- Directions for this task -
Scan the lines below; pull out those with "pins".

[[ Available data, beginning ]]

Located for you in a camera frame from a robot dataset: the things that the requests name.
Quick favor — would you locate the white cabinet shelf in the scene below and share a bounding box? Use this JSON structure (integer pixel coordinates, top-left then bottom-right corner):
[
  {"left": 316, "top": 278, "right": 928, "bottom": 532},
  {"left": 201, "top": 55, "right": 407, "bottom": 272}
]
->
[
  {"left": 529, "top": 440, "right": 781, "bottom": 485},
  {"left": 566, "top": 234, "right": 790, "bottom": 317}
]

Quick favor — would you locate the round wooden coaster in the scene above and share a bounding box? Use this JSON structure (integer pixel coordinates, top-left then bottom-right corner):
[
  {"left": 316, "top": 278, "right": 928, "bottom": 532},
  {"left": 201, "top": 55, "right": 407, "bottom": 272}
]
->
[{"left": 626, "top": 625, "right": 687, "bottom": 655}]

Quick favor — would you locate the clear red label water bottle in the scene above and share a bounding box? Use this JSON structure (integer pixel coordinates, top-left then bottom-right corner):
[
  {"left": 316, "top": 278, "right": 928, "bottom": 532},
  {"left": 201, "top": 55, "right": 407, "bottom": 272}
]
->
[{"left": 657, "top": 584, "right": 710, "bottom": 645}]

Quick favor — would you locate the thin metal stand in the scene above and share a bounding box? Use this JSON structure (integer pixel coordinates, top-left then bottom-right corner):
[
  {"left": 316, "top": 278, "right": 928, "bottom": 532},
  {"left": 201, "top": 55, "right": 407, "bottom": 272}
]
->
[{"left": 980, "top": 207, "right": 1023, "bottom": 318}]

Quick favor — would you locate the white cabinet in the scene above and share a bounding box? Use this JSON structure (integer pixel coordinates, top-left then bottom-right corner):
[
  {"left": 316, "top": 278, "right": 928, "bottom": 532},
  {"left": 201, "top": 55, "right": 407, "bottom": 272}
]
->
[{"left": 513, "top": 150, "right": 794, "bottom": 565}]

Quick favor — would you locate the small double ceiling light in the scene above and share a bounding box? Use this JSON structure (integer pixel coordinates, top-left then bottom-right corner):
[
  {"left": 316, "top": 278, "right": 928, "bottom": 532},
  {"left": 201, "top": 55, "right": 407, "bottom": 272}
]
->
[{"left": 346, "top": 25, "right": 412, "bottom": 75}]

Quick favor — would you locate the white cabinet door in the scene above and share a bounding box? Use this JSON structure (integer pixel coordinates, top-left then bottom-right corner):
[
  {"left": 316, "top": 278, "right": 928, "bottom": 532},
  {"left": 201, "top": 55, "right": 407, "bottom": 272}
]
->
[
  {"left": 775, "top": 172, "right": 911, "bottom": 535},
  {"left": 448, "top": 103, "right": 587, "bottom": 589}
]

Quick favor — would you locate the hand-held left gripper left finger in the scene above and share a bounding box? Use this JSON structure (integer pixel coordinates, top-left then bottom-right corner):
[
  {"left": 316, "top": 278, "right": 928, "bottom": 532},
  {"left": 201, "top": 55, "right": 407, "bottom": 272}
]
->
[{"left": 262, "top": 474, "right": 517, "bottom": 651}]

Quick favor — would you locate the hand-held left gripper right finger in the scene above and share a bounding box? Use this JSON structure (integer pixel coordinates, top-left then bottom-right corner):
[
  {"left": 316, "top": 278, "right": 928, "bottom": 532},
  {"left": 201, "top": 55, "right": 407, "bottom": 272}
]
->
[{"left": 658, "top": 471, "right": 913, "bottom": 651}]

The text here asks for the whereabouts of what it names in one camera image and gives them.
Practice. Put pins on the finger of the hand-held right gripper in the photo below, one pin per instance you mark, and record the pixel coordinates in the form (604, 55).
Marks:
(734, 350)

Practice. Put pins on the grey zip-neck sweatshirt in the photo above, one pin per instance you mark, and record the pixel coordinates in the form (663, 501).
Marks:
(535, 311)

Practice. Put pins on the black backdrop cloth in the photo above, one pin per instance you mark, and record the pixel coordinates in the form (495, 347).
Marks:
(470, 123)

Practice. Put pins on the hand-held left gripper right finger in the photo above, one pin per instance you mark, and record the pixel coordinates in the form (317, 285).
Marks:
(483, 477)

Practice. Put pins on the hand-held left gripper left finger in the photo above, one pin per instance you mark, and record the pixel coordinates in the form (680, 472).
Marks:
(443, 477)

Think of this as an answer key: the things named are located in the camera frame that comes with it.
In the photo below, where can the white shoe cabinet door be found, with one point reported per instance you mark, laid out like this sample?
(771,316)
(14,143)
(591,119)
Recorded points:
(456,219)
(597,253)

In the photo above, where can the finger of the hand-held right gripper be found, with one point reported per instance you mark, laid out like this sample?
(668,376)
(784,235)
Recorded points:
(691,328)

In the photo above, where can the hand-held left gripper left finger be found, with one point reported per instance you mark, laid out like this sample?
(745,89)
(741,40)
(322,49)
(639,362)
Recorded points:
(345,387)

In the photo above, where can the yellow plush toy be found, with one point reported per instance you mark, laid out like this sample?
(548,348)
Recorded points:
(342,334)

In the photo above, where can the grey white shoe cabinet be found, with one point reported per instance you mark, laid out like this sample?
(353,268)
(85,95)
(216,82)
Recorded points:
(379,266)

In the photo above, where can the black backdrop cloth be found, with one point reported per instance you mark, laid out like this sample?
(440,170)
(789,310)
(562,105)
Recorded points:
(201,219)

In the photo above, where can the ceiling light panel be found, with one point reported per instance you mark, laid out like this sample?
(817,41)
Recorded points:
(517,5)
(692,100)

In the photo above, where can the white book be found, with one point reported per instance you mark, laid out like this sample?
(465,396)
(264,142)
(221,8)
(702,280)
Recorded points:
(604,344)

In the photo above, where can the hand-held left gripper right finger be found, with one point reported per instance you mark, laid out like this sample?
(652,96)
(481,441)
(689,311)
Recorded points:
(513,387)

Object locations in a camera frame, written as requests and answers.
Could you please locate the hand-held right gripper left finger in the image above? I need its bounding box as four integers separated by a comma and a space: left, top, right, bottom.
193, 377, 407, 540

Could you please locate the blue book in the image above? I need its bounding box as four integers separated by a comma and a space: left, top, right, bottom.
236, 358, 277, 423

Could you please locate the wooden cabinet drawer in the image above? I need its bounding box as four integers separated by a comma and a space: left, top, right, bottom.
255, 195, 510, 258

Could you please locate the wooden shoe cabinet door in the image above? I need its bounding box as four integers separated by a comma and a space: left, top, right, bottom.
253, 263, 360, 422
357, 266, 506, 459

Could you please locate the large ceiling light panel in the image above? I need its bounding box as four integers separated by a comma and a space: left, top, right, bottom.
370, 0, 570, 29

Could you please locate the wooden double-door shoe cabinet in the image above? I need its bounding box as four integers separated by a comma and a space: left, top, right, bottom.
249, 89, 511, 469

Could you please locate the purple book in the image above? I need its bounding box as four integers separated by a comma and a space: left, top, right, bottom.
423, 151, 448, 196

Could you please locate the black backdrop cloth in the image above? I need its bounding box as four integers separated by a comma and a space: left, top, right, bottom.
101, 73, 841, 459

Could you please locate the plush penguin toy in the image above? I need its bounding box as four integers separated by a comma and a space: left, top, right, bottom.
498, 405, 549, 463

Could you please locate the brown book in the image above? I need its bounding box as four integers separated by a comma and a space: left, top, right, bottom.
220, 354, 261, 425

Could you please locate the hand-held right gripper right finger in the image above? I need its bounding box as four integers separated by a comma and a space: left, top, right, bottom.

[[ Available data, end ]]

- Exercise result -
Practice. Put pins on the finger of the hand-held right gripper in the photo below, one pin per instance you mark, and record the pixel coordinates in the form (604, 55).
Practice. Put pins on the grey zip-neck sweatshirt in the photo above, one pin per instance you mark, and record the pixel coordinates in the form (663, 501).
Practice. Put pins on the black backdrop cloth in the photo above, one pin per instance you mark, and record the pixel coordinates in the form (495, 347).
Practice. Put pins on the hand-held left gripper right finger in the photo above, one pin per instance you mark, and record the pixel coordinates in the form (317, 285).
Practice. Put pins on the hand-held left gripper left finger in the photo above, one pin per instance you mark, and record the pixel coordinates in the form (680, 472).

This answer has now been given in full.